In: Statistics and Probability
Measures of Predictive Models: Sensitivity and Specificity
Q: Is there a good trade-off that can be made between the sensitivity and specificity?
The definition of sensitivity and specificity is as under
Sensitivity = TP/(TP +FN): The proportion of observed positive values that were predicted to be positive.
Specificity = TN/(TN+FP): The proportion of observed negatives that were predicted to be negatives.
The tradeoff between the true positive and false positive rates reflects the reciprocal relationship between sensitivity and specificity expressed as the ability of a given test to distinguish “noise” from “signal plus noise.”3
A Receiver Operating Characteristic (ROC) curve is a graphical representation of the trade off between the false negative and false positive rates for every possible cut off. By tradition, the plot shows the false positive rate (1-specificity) on the X axis and the true positive rate (sensitivity or 1 - the false negative rate) on the Y axis.

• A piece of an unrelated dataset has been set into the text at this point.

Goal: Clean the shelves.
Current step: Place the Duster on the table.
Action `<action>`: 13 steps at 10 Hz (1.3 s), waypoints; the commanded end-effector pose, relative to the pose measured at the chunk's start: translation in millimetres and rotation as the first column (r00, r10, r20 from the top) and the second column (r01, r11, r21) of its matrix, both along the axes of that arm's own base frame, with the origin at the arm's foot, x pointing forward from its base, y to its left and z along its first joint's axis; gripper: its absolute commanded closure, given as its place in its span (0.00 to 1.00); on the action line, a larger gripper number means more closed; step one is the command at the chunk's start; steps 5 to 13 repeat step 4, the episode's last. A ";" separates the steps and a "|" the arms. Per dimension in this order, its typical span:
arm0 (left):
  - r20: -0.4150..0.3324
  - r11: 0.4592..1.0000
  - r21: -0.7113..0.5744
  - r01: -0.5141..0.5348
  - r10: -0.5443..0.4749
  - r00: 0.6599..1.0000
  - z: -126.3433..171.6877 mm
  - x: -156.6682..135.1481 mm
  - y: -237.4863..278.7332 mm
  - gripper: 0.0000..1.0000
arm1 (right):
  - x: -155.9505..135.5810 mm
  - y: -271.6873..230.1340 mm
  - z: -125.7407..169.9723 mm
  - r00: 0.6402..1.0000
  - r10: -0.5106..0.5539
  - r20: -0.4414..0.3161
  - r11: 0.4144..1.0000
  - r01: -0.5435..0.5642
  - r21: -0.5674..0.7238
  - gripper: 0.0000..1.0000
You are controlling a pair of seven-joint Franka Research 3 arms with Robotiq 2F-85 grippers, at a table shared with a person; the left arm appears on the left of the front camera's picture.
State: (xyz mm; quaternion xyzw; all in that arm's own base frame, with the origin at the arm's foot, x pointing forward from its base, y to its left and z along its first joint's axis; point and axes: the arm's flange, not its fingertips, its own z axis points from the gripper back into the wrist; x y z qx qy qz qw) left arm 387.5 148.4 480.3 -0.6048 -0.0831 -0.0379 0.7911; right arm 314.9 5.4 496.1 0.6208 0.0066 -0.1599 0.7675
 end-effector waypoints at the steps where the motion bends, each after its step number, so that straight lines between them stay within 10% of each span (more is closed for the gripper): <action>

The accuracy of a test (depicting the ability of the test to correctly classify cases with a certain condition and cases without the condition) is measured by the area under the ROC curve. An area of 1 represents a perfect test, while an area of .5 represents a worthless test. The closer the curve follows the left-hand border and then the top border of the ROC space, the more accurate the test; the true positive rate is high and the false positive rate is low. Statistically, more area under the curve means that it is identifying more true positives while minimizing the number/percent of false positives.